In December 2016 Southern Water was fined a record £2,000,000 for flooding beaches in Kent with raw sewage. As a result of a series of failures at a wastewater pumping station, raw sewage flooded on to beaches, forcing Thanet district council to close the beaches to the public for nine days including during the Queen's Diamond Jubilee bank holiday weekend. The Environment Agency called the event “catastrophic”, with tampons, condoms and other debris costing more than £400,000 to clean up. The Environment Agency said that the discharge along a considerable length of coastline, resulted in a risk to public health and negative impact in an area heavily reliant on the tourism industry. A judge at Maidstone Crown Court said that Southern Water's repeat offending was “wholly unacceptable”. Following the investigation, Southern Water director Simon Oates apologised unreservedly for the failure of the wastewater plant.

==== 2019 ====
In June 2019, the Water Services Regulation Authority (Ofwat) announced its intentions to issue Southern Water with a financial penalty of £37.7 million reduced exceptionally to £3 million for significant breaches of its licence conditions and statutory duties.

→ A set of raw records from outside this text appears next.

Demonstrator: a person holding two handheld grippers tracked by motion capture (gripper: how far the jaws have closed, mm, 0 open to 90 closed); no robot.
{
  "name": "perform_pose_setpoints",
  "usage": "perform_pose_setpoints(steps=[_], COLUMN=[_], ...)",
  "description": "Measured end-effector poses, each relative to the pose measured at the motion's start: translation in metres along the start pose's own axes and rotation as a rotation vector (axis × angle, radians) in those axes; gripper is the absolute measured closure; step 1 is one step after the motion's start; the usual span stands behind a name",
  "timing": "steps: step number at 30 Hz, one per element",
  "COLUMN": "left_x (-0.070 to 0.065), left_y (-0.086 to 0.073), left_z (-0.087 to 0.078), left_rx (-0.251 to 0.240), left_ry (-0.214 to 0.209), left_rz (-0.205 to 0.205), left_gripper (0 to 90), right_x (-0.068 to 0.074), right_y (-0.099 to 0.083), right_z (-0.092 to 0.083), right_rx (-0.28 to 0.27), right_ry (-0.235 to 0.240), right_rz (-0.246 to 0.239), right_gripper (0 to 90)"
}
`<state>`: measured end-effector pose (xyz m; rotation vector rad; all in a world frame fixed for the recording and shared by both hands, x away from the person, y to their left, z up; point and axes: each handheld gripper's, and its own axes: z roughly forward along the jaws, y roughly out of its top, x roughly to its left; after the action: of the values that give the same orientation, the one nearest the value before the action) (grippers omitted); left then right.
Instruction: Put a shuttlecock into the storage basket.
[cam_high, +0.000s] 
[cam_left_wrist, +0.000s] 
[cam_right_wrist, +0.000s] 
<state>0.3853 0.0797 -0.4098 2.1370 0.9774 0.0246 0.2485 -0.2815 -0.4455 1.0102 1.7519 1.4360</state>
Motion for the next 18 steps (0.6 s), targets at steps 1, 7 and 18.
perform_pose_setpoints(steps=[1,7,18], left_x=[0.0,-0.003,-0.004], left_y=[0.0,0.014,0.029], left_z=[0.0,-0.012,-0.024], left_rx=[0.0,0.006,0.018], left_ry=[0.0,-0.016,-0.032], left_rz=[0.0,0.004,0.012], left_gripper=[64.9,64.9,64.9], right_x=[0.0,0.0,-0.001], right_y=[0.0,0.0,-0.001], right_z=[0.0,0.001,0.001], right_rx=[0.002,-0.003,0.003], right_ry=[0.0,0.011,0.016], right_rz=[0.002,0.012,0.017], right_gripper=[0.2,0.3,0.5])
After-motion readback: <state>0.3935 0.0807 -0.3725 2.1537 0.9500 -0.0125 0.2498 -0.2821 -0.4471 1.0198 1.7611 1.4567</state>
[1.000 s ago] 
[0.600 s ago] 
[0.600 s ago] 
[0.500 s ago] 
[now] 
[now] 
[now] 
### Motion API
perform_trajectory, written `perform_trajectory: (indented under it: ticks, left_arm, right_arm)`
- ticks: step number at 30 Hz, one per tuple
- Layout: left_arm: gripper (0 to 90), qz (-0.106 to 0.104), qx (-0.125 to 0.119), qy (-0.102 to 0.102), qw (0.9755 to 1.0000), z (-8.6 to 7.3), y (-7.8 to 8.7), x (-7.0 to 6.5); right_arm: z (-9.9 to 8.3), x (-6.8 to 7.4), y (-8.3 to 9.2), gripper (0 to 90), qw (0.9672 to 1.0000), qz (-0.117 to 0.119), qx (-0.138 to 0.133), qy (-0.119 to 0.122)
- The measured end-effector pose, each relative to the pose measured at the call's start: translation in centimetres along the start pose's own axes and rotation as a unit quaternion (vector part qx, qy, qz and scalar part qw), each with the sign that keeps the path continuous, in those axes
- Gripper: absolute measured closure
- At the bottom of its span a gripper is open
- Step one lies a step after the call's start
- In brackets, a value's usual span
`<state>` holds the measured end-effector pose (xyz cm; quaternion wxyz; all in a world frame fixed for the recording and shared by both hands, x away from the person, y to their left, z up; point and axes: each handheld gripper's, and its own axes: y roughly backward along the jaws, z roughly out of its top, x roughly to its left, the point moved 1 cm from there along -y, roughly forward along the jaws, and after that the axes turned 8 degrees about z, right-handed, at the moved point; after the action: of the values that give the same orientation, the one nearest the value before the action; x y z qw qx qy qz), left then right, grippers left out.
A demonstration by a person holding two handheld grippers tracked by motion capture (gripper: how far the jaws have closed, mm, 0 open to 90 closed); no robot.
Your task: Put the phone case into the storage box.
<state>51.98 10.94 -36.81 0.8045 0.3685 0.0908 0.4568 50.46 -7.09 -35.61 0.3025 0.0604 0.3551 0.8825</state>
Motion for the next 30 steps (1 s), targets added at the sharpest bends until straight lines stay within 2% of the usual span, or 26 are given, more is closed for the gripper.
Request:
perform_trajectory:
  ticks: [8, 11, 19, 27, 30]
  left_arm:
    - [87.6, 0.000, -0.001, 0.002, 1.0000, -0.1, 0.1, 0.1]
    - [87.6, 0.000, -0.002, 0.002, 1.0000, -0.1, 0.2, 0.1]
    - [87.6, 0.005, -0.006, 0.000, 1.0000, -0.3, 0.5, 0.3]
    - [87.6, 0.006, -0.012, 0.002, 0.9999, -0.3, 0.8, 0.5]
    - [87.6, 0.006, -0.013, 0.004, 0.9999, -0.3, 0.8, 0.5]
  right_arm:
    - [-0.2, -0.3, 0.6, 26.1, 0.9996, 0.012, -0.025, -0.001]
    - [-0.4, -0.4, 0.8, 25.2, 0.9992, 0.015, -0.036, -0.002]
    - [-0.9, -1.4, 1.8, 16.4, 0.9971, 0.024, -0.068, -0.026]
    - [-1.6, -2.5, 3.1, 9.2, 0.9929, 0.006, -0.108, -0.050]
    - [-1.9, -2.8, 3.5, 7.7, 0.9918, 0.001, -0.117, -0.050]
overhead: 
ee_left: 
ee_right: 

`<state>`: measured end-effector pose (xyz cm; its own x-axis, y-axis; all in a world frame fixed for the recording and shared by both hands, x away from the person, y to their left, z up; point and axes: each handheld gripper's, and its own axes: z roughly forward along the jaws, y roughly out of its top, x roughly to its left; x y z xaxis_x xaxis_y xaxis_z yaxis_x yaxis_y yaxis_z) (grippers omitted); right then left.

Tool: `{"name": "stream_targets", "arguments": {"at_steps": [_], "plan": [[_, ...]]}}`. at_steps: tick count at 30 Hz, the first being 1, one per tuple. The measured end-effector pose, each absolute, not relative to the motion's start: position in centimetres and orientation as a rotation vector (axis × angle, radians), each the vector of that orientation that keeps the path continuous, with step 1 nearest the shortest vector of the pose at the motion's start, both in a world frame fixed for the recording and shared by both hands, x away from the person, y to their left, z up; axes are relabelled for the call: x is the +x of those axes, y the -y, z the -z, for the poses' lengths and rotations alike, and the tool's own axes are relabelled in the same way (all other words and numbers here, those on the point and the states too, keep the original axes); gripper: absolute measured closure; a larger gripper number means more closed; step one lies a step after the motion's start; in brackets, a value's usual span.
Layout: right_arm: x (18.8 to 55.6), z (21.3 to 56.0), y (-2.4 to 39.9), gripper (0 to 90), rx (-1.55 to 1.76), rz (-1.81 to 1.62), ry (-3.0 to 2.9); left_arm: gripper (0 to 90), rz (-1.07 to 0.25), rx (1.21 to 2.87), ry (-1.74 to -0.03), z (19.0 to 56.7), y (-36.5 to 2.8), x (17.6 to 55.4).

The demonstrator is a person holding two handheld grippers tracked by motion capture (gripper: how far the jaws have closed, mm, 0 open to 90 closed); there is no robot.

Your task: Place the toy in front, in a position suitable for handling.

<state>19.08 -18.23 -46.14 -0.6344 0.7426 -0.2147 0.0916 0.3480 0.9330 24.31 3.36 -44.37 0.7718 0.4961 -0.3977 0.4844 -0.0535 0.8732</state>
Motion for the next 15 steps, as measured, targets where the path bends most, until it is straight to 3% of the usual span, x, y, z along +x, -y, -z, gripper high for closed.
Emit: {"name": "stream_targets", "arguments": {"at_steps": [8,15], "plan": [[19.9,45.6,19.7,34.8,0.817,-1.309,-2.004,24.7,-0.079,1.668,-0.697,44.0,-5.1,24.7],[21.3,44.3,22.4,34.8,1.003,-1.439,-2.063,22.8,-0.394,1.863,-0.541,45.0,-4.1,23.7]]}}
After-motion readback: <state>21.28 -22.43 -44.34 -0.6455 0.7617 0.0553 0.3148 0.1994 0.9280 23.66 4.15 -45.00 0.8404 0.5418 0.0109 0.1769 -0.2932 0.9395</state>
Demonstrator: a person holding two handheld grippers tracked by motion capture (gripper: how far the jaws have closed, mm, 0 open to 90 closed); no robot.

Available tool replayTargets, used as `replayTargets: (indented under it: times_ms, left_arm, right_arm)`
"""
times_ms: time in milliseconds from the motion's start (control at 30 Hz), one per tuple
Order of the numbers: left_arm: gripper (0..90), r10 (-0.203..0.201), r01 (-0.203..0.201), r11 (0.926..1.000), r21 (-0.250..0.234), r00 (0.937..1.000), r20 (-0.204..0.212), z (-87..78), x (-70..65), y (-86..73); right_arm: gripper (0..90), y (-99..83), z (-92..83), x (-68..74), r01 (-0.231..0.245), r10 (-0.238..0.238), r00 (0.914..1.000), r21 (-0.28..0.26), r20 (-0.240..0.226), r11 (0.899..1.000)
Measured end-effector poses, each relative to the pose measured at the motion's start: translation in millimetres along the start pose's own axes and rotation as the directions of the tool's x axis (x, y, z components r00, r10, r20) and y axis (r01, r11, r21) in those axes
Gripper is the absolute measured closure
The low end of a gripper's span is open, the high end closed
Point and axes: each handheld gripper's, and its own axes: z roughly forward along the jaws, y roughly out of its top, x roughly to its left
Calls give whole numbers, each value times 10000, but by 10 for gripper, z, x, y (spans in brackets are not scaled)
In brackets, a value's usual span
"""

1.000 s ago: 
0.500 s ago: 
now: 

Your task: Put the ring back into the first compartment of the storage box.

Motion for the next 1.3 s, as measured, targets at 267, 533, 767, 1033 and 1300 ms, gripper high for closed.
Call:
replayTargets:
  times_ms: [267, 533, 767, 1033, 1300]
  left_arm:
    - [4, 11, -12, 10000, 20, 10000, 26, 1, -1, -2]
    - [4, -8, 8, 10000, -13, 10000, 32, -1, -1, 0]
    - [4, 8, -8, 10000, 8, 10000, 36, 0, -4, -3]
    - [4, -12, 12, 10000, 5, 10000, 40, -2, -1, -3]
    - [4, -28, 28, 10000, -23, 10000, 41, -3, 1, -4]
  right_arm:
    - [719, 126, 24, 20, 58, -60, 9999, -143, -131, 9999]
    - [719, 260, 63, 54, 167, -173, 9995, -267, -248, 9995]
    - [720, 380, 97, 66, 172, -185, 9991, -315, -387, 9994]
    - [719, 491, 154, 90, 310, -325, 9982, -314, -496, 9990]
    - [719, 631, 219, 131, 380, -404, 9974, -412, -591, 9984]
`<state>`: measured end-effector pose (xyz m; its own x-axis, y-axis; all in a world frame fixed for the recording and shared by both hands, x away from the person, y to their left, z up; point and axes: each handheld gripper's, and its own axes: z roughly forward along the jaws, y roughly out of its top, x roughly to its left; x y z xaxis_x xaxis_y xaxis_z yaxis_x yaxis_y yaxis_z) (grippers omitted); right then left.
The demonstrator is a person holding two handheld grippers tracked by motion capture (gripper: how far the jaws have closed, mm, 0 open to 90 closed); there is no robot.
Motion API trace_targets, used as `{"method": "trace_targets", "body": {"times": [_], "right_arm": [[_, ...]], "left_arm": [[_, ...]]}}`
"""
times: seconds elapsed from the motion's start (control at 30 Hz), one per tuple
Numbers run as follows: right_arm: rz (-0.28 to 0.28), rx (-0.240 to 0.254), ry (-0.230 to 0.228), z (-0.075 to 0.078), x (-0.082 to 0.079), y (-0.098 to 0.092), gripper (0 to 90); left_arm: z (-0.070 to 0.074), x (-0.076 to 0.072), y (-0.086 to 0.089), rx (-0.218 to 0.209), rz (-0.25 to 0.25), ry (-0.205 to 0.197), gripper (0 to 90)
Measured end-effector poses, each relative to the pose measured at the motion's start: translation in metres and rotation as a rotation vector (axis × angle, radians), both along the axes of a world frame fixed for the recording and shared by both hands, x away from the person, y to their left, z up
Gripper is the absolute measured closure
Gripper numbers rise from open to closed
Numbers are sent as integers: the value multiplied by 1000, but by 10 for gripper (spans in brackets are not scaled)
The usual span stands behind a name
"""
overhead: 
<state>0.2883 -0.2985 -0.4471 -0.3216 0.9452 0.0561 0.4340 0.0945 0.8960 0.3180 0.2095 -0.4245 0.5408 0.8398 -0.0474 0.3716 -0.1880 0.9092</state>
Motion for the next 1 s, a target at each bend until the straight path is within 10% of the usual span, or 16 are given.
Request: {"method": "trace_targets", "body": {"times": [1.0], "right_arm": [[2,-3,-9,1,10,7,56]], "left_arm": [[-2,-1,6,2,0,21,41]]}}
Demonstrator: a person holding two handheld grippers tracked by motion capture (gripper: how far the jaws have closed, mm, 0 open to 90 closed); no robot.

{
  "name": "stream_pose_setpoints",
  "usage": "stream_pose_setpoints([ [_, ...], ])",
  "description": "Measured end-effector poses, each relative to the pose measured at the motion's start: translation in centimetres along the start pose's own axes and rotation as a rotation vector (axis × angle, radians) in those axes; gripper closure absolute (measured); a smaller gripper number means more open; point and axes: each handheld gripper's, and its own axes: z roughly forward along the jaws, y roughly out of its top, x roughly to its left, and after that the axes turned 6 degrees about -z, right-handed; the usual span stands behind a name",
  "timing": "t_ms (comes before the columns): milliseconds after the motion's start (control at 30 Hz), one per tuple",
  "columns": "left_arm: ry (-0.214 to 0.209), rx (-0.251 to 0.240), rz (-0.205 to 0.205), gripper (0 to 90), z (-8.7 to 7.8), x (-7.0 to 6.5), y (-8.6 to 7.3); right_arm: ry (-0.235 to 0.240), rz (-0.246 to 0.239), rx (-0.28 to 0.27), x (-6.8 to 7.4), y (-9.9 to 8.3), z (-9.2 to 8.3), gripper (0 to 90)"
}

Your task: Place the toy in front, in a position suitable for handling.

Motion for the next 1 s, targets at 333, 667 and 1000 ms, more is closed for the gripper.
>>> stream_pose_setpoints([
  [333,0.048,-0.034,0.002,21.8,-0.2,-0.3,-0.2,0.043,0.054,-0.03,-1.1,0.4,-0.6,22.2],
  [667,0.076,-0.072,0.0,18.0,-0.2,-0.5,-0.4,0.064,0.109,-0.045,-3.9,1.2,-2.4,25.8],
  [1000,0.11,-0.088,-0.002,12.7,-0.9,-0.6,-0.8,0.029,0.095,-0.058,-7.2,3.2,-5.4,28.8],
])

Following a lengthy investigation, Ofwat concluded that Southern Water deliberately misreported data about the performance of its wastewater treatment works. The investigation concluded that Southern Water had failed: to have adequate systems of planning, governance and internal controls in place to manage its wastewater treatment works; to accurately report information about the performance of these works; and to properly carry out its statutory duties as a sewerage undertaker, to make provision for effectually dealing with and treating wastewater. Ofwat found that Southern Water's failure to operate its wastewater treatment works properly resulted in unpermitted and premature spills of wastewater from its treatment works, with wastewater being released into the environment before going through the required processes. Following the investigation, Southern Water agreed to pay customers approximately £123 million by 2024, partly a payment of price review underperformance penalties the company avoided paying in the period 2010 to 2017 and some of which is a payment to customers for the failures found in Ofwat's investigation. In response to Ofwat's findings, Southern Water announced that following its own internal review, which highlighted multiple failures between 2010 and 2017, it was "profoundly sorry" and "working very hard to understand past failings and implement the changes required" to ensure it meets the standards its customers deserve.

==== 2021 ====
In 2020, Southern Water pleaded guilty to 51 offences related to polluting the water on the coasts of Kent and Sussex with untreated sewage between 1 January 2010 and 31 December 2015. It was described as "the worst case brought by the Environment Agency in its history." Over the period, the company made 8,400 illegal discharges of raw sewage into coastal waters. It also allowed storm tanks to be kept full and turn septic, instead of putting their contents through the required treatment process. In one plant alone, 746m litres were released into Southampton Water. Southern Water failed to report its illegal discharges to the regulator, but as the quality of shellfish on the Kent coast failed to meet quality standards due to the high levels of faecal contamination the Environment Agency began to investigate. The company was fined £90m for deliberately discharging billions of litres of raw sewage into the sea and the judge stated that the offences had been committed deliberately by Southern Water's directors.

===== Payment of the £90 million fine =====
Southern Water said that customers would not have to pay for the £90 million fine.